In 06-idempotency-outbox, wrap Store.Charge in a real net/http handler that reads the Idempotency-Key header, returns 409 while a key is in progress and the stored response on replay, and rejects a reused key whose request body differs (store a body fingerprint alongside the key). Add a TTL sweep that expires old keys.

Exercise · Find the race

This idempotency check shipped to a payments service. It double-charged under exactly the condition it was meant to prevent: two retries arriving at the same instant.
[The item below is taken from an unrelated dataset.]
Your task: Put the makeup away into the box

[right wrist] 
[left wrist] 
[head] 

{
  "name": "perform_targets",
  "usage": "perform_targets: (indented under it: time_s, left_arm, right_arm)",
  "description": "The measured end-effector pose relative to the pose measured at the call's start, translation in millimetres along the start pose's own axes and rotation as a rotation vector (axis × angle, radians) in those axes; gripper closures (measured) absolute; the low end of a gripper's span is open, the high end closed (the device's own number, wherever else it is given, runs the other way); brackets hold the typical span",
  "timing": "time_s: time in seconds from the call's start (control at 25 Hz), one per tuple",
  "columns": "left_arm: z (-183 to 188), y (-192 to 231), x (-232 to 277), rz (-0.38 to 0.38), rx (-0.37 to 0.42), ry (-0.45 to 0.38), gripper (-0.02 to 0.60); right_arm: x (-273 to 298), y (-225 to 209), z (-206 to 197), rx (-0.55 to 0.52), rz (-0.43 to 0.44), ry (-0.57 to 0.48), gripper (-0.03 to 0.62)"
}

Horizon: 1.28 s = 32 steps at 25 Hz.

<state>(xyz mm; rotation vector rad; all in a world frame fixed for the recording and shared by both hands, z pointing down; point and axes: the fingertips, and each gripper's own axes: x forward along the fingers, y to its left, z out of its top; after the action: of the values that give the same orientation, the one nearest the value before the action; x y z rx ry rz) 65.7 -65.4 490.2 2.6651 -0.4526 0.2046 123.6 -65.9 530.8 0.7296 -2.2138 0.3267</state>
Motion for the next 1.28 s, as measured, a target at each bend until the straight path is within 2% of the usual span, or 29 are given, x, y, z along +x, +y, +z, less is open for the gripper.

Find the window.

charge.ts — shipped, double-charged

1async function charge(key: string, amount: number) {
2  // check if we've seen this idempotency key
3  const existing = await db.query("SELECT response FROM idem WHERE key = $1", [key])
4  if (existing) {
5    return existing.response               // replay
6  }
7  // not seen -> do the charge
8  const resp = await paymentGateway.charge(amount)
9  await db.query("INSERT INTO idem (key, response) VALUES ($1, $2)", [key, resp])
10  return resp
11}

Walk away with this

01Your write endpoints will receive duplicate requests — clients must retry on timeout because a network call’s third outcome is “no answer” (Module 1). Design for duplicates as the normal case.
02Make non-idempotent writes idempotent with a client-supplied idempotency key, and claim the key atomically before the side effect (UNIQUE-constraint insert as the lock), storing the response in the same transaction.
03Exactly-once delivery is impossible; exactly-once effect is the Effectively-Once Triangle: idempotent producer + transactional outbox + idempotent consumer. Remove any vertex and duplicates leak.
04The transactional outbox kills the dual-write problem: write the event in the same transaction as the side effect, publish it from there. Delivery stays at-least-once; the deduping consumer makes the effect once.
05When anyone says “exactly-once,” translate it to “at-least-once delivery + idempotent processing” and find the dedup. If you can’t find it, it isn’t exactly-once.